EXERCISE PROMPT: Take the entries below and reproduce exactly the portion that begins at the line containing "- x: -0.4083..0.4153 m" and ends at the line containing "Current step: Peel", keeping both ends, dropping pictures, and adding nothing else.

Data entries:
⟨

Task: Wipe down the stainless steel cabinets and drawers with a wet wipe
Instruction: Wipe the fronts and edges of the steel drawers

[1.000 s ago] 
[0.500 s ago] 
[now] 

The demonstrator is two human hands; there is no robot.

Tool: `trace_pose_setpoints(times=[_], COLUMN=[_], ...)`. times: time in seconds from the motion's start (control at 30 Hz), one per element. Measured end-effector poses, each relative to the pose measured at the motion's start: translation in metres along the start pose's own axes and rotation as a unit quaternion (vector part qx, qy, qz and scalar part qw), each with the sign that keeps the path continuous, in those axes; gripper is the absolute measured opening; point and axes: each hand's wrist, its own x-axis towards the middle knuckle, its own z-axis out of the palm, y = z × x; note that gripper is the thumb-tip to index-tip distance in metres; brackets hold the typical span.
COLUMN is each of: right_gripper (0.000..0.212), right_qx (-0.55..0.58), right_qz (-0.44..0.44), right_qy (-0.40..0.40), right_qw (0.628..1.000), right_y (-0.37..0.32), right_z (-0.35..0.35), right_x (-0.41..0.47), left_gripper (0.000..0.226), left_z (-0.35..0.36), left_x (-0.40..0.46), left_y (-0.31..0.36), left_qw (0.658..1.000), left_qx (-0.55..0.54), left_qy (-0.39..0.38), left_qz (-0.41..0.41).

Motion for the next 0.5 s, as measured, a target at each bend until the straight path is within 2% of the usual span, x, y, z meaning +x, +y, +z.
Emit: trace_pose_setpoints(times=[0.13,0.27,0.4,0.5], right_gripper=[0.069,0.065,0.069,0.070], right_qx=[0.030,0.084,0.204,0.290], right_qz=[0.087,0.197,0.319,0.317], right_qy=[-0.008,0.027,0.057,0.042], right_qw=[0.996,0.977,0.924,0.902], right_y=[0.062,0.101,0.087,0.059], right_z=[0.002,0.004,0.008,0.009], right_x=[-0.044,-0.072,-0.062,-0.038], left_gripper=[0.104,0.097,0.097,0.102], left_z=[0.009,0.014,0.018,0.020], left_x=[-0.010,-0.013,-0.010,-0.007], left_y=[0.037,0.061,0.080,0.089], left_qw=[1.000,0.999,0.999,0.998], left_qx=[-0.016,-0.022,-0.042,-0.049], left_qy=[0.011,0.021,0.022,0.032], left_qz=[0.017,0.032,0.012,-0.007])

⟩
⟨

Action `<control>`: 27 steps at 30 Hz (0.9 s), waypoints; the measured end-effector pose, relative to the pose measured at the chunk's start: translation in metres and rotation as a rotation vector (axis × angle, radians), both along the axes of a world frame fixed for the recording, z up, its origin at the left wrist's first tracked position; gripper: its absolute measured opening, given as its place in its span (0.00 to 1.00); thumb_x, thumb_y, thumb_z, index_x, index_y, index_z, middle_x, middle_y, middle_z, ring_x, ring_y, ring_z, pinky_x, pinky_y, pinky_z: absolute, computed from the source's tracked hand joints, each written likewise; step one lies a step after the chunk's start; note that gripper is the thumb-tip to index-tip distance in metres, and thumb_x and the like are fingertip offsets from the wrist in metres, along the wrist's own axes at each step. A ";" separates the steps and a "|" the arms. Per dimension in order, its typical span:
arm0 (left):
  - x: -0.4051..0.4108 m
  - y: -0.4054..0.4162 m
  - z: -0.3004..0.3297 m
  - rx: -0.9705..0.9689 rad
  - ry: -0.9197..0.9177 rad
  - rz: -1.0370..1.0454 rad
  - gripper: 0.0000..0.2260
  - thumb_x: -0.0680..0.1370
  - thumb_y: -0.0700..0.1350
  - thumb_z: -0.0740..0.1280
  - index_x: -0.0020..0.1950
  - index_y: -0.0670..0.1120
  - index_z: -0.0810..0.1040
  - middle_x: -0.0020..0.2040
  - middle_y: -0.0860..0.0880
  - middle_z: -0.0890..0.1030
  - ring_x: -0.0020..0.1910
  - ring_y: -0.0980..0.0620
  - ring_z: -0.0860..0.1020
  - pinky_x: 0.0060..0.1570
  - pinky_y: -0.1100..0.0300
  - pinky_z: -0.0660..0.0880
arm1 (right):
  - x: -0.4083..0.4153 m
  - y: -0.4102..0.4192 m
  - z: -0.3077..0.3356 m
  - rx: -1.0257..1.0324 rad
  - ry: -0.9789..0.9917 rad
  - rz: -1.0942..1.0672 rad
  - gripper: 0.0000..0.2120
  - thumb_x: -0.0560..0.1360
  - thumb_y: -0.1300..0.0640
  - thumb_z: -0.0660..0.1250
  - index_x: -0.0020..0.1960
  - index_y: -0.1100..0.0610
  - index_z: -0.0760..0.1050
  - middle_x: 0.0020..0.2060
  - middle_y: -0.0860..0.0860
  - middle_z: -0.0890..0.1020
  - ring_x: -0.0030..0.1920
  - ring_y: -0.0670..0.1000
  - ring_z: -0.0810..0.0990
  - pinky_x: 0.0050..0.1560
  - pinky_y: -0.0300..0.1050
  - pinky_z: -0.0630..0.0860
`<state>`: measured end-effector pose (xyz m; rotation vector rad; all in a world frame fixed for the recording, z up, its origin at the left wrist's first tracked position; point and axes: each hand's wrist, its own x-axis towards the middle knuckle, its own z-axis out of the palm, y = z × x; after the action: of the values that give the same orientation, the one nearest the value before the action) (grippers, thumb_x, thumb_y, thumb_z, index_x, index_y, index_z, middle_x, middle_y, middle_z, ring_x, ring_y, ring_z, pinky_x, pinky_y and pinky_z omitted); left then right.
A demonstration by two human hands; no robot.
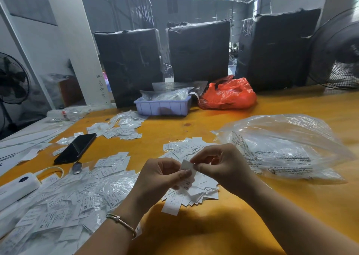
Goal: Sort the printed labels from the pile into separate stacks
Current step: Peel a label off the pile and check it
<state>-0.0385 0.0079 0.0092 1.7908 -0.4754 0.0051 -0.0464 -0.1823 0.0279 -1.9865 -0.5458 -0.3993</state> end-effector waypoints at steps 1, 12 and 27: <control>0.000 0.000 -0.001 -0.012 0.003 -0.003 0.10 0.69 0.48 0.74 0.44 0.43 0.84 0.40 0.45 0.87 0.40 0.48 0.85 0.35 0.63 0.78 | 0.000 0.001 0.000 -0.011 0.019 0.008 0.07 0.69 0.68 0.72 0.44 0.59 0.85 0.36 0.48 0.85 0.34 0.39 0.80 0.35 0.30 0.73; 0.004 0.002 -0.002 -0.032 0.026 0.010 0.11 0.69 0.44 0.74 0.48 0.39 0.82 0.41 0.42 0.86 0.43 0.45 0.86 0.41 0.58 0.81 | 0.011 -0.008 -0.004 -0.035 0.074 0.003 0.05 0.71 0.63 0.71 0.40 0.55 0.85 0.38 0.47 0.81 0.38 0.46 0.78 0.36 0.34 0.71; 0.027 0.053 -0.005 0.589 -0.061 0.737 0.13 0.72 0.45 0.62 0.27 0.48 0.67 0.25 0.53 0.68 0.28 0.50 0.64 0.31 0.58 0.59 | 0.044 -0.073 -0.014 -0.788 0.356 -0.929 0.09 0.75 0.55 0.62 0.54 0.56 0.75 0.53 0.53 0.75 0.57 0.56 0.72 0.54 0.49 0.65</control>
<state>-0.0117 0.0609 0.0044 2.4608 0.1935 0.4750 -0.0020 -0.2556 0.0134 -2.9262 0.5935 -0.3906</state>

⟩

OUTPUT BELOW:
  - x: -0.4083..0.4153 m
  - y: -0.4102..0.4192 m
  - z: -0.3077..0.3356 m
  - rx: -1.0257..1.0324 rad
  - ry: -0.9789..0.9917 rad
  - rz: -1.0942..1.0672 rad
  - gripper: 0.0000..0.2120
  - thumb_x: -0.0560..0.1360
  - thumb_y: -0.1300..0.0640
  - thumb_z: -0.0660..0.1250
  - index_x: -0.0020..0.1960
  - index_y: -0.1100..0.0610
  - index_z: -0.0760..0.1050
  - middle_x: 0.0020..0.2060
  - middle_y: -0.0860..0.0860
  - middle_z: -0.0890..0.1020
  - ring_x: -0.0030..0.1920
  - ring_y: -0.0670..0.1000
  - ring_z: -0.0810..0.0990
  - pinky_x: 0.0050..0.1560
  - pinky_y: -0.0300..0.1050
  - pinky_z: -0.0630..0.0860
`<state>`: measured end-effector pose (xyz m; rotation vector rad; all in a world frame fixed for the recording, z up, its origin at the left wrist's first tracked position; point and axes: each hand's wrist, its own x-axis towards the middle knuckle, its own z-axis out of the palm, y = z × x; after the action: of the values that give the same orientation, the one nearest the value before the action) (grippers, thumb_x, thumb_y, thumb_z, index_x, index_y, index_z, middle_x, middle_y, middle_z, ring_x, ring_y, ring_z, pinky_x, pinky_y and pinky_z omitted); left then right.
A demonstration by two human hands; no robot.
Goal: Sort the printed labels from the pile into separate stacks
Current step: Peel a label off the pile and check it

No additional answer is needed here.